In Congo 84 milioni di persone vivono per oltre il 50% in assoluta povertà, mentre il Paese è talmente ricco da poter sfamare non solo l’Europa intera ma almeno un’altra decina di nazioni. Tanti, troppi Paesi occidentali sfruttano i bambini che lavorano in condizioni estreme, scavando a mani nude la terra per portare alla luce minerali che si trovano in terreni con buche profonde fino a 25 metri in cui cadono e muoiono fra l’indifferenza di tutti.
Il commercio dell’oro costituisce una delle maggiori entrate illegali, pari a centinaia di milioni di dollari l’anno, tanto che i ricercatori dell’agenzia specializzata dell’Onu ritengono siano utilizzati per finanziare i gruppi armati congolesi e stranieri mentre le reti criminali transnazionali operano soprattutto nei Paesi limitrofi come Uganda, Ruanda, Burundi e Tanzania.
Tornando a casa nostra c’è anche l’Italia che lucra sulle risorse del Congo.
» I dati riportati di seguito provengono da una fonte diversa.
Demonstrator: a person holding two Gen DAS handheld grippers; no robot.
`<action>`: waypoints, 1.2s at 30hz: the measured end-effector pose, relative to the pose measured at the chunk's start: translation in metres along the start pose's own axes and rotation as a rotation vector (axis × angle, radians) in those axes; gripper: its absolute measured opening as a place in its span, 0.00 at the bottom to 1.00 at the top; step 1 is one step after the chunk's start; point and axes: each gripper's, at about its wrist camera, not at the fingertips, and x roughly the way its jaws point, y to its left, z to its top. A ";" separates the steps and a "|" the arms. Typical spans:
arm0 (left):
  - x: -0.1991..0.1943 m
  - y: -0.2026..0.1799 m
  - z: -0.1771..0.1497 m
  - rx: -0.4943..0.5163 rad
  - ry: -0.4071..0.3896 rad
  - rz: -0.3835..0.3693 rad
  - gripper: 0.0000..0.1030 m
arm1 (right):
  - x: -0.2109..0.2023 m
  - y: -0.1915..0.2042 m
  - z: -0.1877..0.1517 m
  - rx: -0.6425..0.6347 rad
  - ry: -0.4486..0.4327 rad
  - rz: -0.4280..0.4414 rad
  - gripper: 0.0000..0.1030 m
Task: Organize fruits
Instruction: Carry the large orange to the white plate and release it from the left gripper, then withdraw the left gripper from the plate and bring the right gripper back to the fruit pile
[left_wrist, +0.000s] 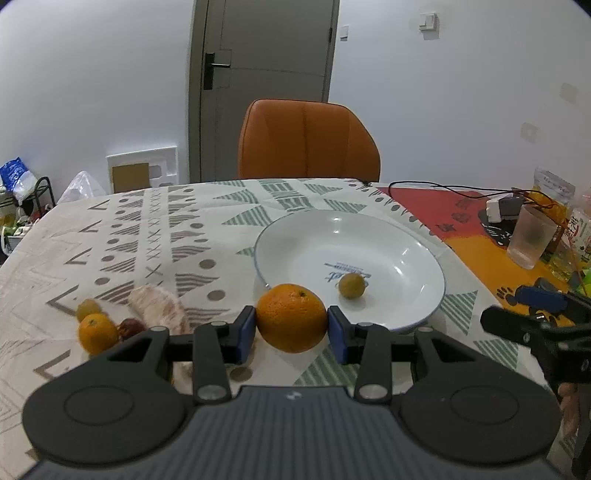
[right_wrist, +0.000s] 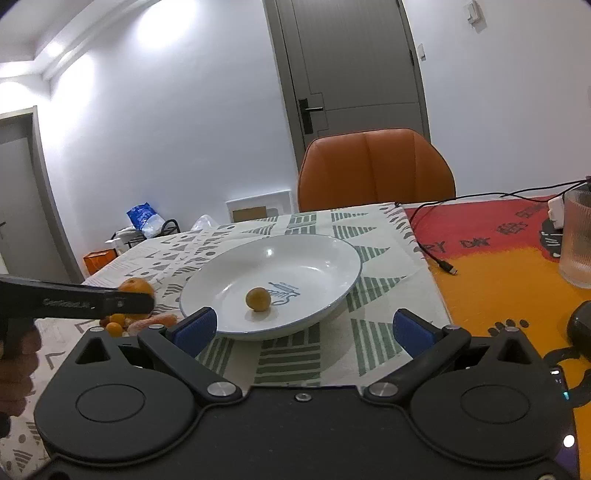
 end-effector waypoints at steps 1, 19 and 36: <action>0.002 -0.001 0.001 0.002 -0.001 -0.003 0.39 | 0.000 0.000 0.000 0.003 0.002 0.003 1.00; 0.038 -0.018 0.017 0.023 0.018 -0.057 0.40 | 0.012 -0.005 -0.001 0.039 0.030 0.012 1.00; 0.016 0.016 0.012 -0.022 0.010 0.010 0.50 | 0.023 0.016 0.001 0.012 0.060 0.035 1.00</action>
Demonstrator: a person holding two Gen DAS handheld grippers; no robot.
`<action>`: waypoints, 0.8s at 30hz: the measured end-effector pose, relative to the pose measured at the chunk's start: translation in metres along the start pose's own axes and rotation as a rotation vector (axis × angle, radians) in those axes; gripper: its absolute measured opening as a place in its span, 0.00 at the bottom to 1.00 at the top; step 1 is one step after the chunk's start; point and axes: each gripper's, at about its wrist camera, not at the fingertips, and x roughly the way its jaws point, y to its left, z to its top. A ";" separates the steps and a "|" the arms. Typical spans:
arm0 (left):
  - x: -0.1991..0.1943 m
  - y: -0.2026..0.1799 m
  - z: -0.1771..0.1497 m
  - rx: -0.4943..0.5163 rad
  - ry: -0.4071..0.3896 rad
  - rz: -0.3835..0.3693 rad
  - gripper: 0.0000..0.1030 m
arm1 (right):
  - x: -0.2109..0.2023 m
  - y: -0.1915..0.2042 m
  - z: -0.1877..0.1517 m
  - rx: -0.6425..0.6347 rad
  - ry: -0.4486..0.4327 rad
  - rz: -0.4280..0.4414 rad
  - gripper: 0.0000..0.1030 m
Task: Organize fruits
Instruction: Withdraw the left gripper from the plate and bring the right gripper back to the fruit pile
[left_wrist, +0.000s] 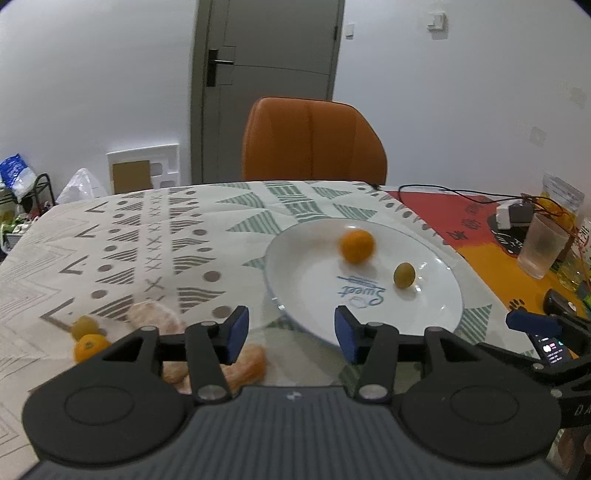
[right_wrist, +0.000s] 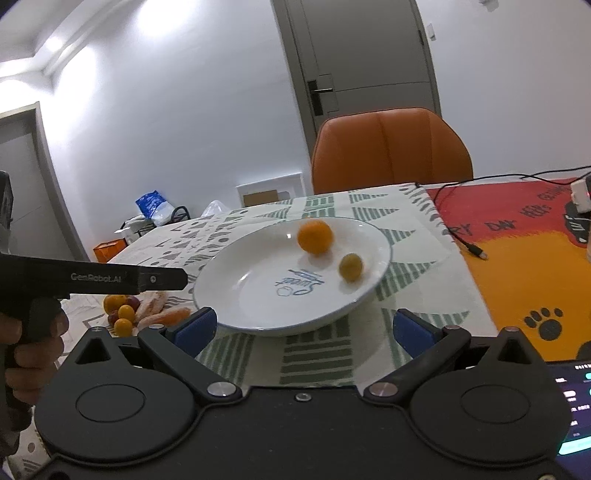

Lo attesta un rapporto dal sodalizio d’inchiesta Re:Common del novembre 2020 che ricostruisce gli aspetti controversi riguardanti due licenze ottenute dall’Ente nazionale idrocarburi nel Paese africano, presente fin dal 1968, e che sono finite sotto la lente della magistratura.
Con tutti i vertici italiani dell’Eni, fondata da Enrico Mattei, che ne dovranno rispondere.